May 4, 2023
By Anand Ramanathan - Chief Product Officer, Skyhigh Security
World Password Day is meant to remind us about best cyber hygiene practices, encourage us to take a more proactive approach to improving our passwords, and promote a culture in security for us all.
However, it now also serves as an additional reminder: the era of passwords keeping threat actors at bay has come to an end, and organizations are pivoting to advanced security measures to keep up with the increasingly sophisticated attackers ever-looming on the web. The fact is that data is everywhere — the cloud, web, email, and private apps — and so it needs to be protected everywhere. Usernames and passwords alone no longer make the cut.
According to our recent global research survey, The Data Dilemma: Cloud Adoption and Risk Report, 26% of network passwords are stored in public cloud services. Why is this a problem? Well, the report also found that 75% of organizations have experienced a cybersecurity breach, threat, and/or theft of data. This is a reminder that organizations must improve their data security and adopt more secure processes.
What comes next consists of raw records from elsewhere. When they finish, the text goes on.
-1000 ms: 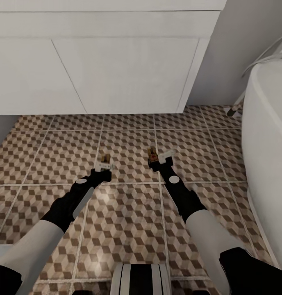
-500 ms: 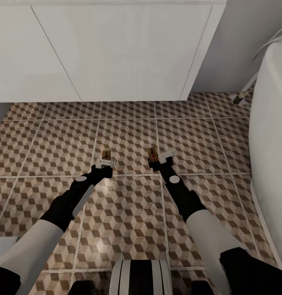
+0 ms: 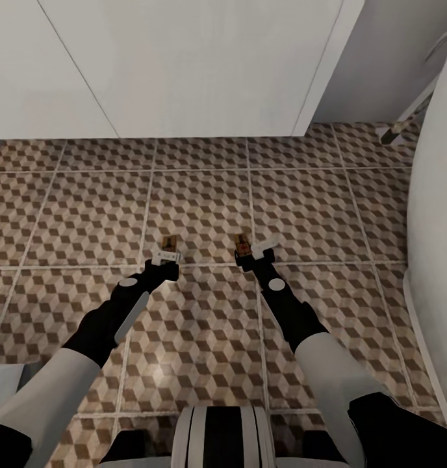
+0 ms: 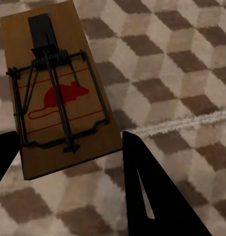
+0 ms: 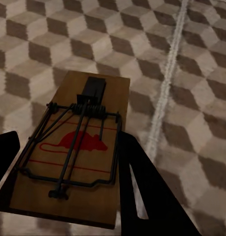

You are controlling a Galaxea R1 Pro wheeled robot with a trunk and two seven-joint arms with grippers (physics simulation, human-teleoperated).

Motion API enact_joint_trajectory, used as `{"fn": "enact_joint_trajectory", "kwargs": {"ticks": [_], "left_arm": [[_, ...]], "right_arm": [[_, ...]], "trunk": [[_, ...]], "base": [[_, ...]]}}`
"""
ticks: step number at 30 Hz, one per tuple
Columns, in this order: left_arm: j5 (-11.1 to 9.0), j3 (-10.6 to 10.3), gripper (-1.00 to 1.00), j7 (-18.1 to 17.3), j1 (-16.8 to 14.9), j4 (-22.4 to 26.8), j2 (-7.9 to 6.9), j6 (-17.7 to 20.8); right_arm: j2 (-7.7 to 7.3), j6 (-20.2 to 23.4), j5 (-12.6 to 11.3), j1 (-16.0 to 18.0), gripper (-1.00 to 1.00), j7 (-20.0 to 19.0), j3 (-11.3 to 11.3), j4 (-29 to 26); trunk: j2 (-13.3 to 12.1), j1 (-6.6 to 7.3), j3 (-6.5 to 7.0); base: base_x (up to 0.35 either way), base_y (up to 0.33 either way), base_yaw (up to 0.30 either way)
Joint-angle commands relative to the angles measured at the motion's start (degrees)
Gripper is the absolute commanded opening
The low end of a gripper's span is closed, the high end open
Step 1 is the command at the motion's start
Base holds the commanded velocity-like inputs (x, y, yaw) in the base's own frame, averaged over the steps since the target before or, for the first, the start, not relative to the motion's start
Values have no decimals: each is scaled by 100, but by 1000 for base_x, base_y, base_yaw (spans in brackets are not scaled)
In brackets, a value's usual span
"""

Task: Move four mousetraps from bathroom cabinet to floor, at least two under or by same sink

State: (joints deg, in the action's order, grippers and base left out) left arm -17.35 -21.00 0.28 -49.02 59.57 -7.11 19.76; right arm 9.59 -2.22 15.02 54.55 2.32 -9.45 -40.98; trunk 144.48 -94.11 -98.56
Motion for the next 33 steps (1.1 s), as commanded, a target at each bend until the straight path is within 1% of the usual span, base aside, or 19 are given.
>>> {"fn": "enact_joint_trajectory", "kwargs": {"ticks": [1, 5, 11, 14, 15, 19, 20, 24, 33], "left_arm": [[-6, -11, -100, 7, -2, 62, -7, 28], [-6, -13, -100, 14, -1, 319, -11, 42], [-6, -11, -100, 16, -1, 627, -97, 45], [-2, -13, -100, 16, 1, 884, -183, 52], [0, -15, -100, 16, -1, 998, -240, 69], [0, -18, -100, 16, 1, 1296, -427, 296], [-1, -18, -100, 16, 2, 1316, -444, 328], [-1, -18, -100, 17, 5, 1383, -503, 437], [0, -18, -100, 16, 6, 1530, -523, 458]], "right_arm": [[3, -12, 54, 3, -100, 23, -4, 3], [18, -60, 59, 3, -100, 37, -10, -70], [25, -144, 75, 3, -100, 59, -13, -691], [25, -121, 84, 3, -100, 64, -16, -985], [25, -90, 89, 3, -100, 65, -18, -1077], [25, 20, 96, 3, -100, 66, -21, -1309], [25, 32, 96, 3, -100, 66, -21, -1327], [25, 73, 98, 3, -100, 67, -29, -1385], [24, 81, 106, 3, -100, 67, -31, -1424]], "trunk": [[3, -1, -35], [8, -12, -160], [16, -27, -348], [20, -35, -441], [21, -37, -473], [27, -48, -598], [28, -50, -629], [33, -61, -644], [46, -84, -644]], "base": [[0, 0, 0], [0, 0, 0], [0, 0, 0], [0, 0, 0], [0, 0, 0], [0, 0, 0], [0, 0, 0], [0, 0, 0], [0, 0, 0]]}}
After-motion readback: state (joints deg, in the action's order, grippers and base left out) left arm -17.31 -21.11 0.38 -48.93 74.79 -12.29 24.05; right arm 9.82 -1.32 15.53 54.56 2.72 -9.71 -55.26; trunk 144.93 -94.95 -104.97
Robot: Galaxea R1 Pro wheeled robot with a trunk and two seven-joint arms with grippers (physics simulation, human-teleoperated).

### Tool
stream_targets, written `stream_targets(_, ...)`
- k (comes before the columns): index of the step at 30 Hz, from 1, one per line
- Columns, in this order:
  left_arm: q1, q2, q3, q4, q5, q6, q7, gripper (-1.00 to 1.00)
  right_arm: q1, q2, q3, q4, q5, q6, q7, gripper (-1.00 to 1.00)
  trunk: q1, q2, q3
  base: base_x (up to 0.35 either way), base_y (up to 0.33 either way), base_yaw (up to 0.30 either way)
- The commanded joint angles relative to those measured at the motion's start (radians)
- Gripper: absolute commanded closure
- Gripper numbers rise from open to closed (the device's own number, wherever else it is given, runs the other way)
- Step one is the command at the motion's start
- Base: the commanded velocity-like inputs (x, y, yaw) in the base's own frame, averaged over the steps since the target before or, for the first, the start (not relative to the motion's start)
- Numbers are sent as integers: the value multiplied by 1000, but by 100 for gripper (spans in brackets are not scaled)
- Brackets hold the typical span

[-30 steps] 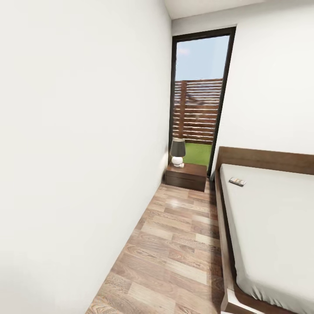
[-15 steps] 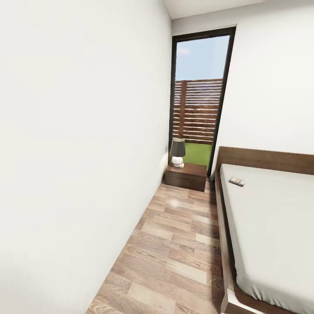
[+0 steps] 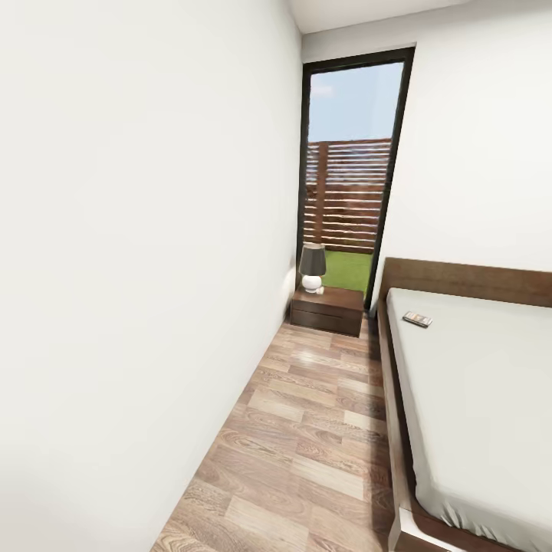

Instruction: In the bedroom, move the book from the bed onto either nightstand, and place the two sandals side by side next to the bed.

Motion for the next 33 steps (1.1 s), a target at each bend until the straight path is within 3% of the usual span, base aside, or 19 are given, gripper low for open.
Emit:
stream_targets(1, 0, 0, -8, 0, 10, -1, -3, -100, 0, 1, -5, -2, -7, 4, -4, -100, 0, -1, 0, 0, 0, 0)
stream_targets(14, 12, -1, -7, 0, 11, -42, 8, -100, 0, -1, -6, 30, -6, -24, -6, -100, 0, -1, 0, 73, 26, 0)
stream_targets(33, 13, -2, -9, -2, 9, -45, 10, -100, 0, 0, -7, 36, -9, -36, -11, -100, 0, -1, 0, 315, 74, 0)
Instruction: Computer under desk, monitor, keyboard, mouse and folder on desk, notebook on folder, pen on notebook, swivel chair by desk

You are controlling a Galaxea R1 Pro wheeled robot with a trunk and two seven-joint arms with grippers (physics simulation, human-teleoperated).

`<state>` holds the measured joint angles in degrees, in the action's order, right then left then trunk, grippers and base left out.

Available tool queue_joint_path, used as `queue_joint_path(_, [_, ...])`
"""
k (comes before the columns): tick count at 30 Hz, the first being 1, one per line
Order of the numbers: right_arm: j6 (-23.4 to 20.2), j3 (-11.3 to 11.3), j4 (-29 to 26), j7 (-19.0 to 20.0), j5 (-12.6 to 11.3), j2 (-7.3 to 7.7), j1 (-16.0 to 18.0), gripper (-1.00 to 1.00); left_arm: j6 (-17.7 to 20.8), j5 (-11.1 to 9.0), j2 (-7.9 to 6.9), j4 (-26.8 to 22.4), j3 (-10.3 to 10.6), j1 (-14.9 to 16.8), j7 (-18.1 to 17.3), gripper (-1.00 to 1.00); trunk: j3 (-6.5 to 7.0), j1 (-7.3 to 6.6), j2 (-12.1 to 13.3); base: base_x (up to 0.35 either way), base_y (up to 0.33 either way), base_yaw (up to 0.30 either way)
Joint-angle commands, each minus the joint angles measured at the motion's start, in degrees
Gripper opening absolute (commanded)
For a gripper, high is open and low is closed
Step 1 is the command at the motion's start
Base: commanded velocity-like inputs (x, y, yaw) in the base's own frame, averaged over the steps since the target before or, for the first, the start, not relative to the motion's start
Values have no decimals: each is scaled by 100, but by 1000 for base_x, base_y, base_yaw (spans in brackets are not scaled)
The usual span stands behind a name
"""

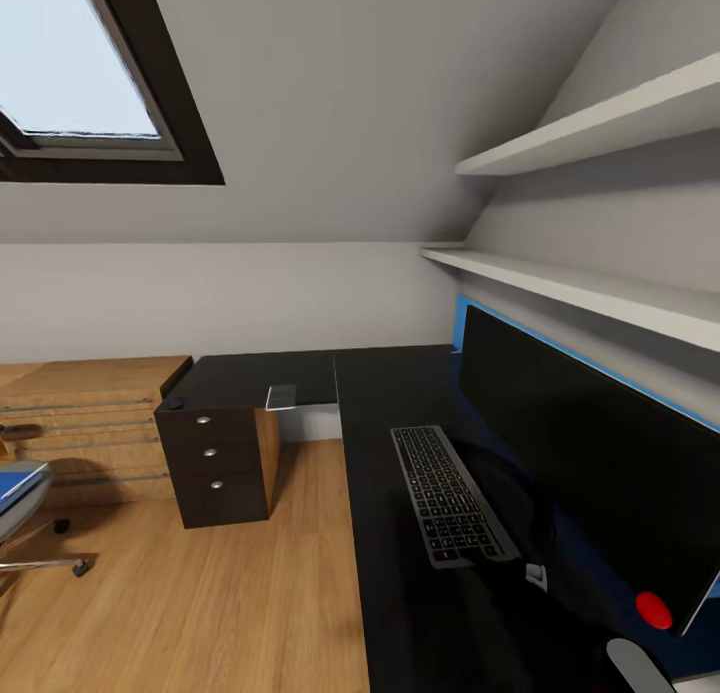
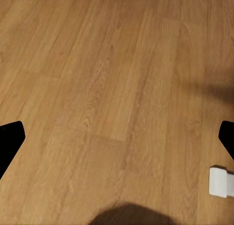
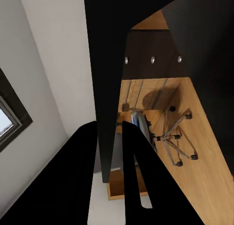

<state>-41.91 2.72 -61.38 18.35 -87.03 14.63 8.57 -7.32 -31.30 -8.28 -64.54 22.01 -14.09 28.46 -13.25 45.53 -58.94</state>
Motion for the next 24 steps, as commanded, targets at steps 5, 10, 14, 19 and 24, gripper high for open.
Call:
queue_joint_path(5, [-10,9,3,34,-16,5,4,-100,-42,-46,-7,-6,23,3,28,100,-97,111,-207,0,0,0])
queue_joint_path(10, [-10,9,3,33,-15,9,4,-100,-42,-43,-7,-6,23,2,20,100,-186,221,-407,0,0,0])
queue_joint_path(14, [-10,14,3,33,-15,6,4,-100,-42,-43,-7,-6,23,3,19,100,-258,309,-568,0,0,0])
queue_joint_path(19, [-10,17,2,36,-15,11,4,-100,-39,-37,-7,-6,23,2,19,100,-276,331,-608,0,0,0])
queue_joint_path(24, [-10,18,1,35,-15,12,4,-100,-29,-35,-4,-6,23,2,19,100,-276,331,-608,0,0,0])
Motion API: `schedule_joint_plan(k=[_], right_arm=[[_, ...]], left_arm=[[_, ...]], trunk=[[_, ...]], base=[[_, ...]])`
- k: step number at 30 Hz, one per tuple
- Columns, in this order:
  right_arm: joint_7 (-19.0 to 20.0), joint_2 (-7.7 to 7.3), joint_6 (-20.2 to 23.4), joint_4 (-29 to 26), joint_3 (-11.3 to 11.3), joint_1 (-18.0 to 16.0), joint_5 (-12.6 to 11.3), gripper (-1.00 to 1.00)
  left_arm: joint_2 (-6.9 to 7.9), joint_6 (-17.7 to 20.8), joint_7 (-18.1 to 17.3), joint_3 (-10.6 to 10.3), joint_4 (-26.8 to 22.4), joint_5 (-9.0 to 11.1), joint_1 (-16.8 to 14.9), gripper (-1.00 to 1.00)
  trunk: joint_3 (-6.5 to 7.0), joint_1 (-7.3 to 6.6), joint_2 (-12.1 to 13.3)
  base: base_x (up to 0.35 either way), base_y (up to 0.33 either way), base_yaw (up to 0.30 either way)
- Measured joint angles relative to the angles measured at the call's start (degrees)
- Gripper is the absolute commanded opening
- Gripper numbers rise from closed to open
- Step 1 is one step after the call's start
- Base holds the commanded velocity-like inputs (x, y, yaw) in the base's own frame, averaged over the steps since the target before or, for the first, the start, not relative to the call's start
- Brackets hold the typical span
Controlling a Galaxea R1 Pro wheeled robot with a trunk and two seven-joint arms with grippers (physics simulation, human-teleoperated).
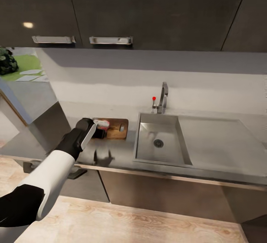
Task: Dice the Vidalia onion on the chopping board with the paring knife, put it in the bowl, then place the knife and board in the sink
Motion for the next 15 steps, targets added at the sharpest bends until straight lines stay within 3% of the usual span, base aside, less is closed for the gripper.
schedule_joint_plan(k=[15], right_arm=[[0.0,0.02,0.0,0.0,0.0,0.0,0.0,1.00]], left_arm=[[-0.27,-0.2,0.0,-0.1,3.6,0.0,0.0,1.00]], trunk=[[0.00,0.00,0.0]], base=[[-0.335,0.000,0.000]])
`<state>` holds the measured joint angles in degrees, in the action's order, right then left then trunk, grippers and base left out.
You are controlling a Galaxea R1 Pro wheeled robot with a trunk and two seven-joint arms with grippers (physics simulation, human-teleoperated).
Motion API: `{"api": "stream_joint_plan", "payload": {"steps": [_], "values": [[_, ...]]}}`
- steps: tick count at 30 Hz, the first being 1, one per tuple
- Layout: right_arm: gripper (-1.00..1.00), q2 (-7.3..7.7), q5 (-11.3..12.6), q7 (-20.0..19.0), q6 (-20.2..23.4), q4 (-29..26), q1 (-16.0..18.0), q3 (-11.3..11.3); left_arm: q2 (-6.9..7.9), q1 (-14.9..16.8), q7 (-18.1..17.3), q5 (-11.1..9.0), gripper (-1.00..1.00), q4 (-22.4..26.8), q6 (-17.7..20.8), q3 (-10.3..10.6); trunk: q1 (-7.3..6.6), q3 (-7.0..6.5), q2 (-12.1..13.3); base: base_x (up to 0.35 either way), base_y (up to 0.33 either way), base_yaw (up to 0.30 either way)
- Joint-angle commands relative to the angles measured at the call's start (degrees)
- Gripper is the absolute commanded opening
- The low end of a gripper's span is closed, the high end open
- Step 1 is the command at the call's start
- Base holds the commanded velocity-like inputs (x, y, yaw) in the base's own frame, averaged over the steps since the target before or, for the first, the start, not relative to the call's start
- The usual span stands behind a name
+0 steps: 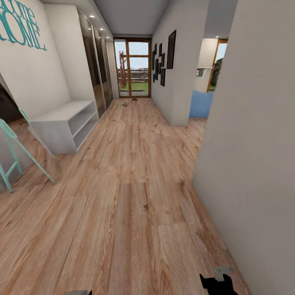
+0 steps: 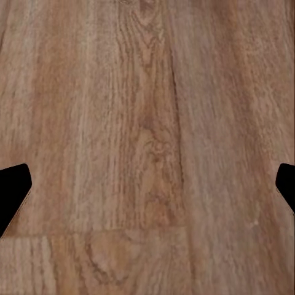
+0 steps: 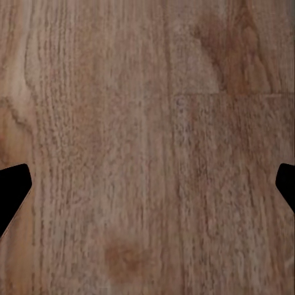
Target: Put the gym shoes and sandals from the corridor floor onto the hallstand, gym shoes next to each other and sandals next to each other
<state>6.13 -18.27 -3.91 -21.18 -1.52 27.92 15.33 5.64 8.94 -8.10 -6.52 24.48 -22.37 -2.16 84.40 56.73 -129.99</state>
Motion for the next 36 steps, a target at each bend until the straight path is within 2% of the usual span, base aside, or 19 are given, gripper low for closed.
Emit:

On World Password Day, we take the opportunity to shed light on a few steps organizations can take to combat today’s evolving threat landscape, as our daily use of passwords will likely not go away anytime soon. Multi-factor authentication is a tried-and-true solution that is easy to implement and adds a thick layer of defense when it comes to protecting data..
Better still, organizations that adopt Zero Trust principles are increasingly more protected against sophisticated threats. Just because a user has valid login keys does not automatically mean they are authorized and/or not a threat. Skyhigh Security’s Zero Trust Network Access (ZTNA) solution, for example, allows “least privilege” access to specific applications, so that the attack surface is reduced and lateral movement of cybercriminals from compromised accounts is prevented. That way, even if a password is stolen or an account is compromised, any potential damage is significantly limited.
However, these solutions do not allow us to be negligent after their implementation. In order to truly protect data from anywhere, any application, and any device, we must all remain vigilant in our efforts – even after World Password Day.